Ce n’est pas un changement. Toute la société est société civile. Lorsque vous partez de la société civile, vous formez une structure qui a pour base la conquête du pouvoir en présentant des projets de société, vous devez une société politique. Lorsque vous êtes une société politique, vous vous présentez pour la conquête du pouvoir pour être député ou Président. Dès que vous êtes député ou Président, vous revenez société civile, parce que c’est l’ensemble des populations que vous défendez. Le Président de la République, il est société civile, il n’a même pas le droit d’être le Président d’un parti politique. Secundo, c’est une question de valeur, de principe. Ce que je défends, j’ai ARENA a été créé en 1992, donc j’ai commencé par être acteur politique. Les valeurs de paix, de pardon, de justice, de réconciliation, d’éducation, de formation des jeunes que nous avons dit en 1992, c’est ce que nous avons dit dans la société civile, c’est ce que nous disons aujourd’hui dans la société politique.
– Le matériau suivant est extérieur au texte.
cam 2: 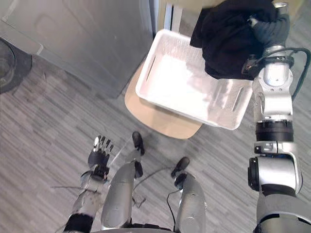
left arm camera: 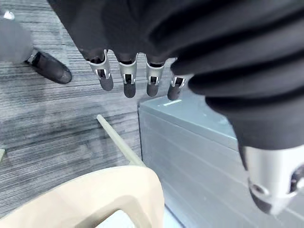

Donc, nous n’avons pas changé de discours. Nous, nous sommes une partie de la société civile dans la société politique. Nous sommes un prolongement, c’est une question de philosophie, des principes que vous défendez. Mais ce n’est pas une question de bureau ou d’ONG. Hier, nous avons lutté contre la corruption, l’injustice, la violence, l’ethnocentrisme, nous continuons à les lutter aujourd’hui. Nous avons dénoncé le système scolaire, la formation et invité les populations, les cadres à s’intéresser à la qualité de la formation, à la compétitivité des écoles et des universités guinéennes, nous le faisons aujourd’hui. Donc, autant de raisons pour dire qu’il n’ya pas de fossé, de pont entre ce qu’on fait en tant que société civile et ce qu’on fait en tant que société politique. Moi, je suis Président de African Crisis Group, je suis de la société civile panafricaine jusqu’à l’heure où je vous parle. Et les débats que nous menons dans les différents pays, c’est de savoir comment, la société politique peut envisager de se dépasser et de venir en renforcement de capacité dans la société civile qui évolue pour faire des décisions. En d’autres termes, si on pense laisser le pays entre les mains d’un seul petit groupe en pensant que ce sont les corrompus, menteurs, manipulateurs, nous auront la responsabilité d’avoir laissé le pays dans les mains des voyous. Mais ce n’est pas notre intention. Notre intention, lorsqu’il y’a une transition, une crise politique au Mali, en Guinée, en Côte d’Ivoire ou Sénégal, c’est la société civile qui se soulève, qui s’organise et qui se bat. Mais lorsque la question est réglée, on dit la société civile merci, vous pouvez rester, c’est la politique qui continue. Et, la même crise, le même combat recommence encore. Donc, il ne faut pas inscrire l’Afrique dans cela. Les Présidents comme Macron, celui du Canada, Donald Tromp sont des sociétés civiles. C’est après que la société politique est venue, mais en réalité c’est des expressions de la société civile. Donc, ce dépassement-là doit être possible, moi je suis un acteur politique qui est venu à la société civile pour renforcer le message de paix, pour développer le concept de paix. Cette mission a été accomplie. Aujourd’hui, plusieurs ONG en Guinée et en Afrique partagent le concept de paix.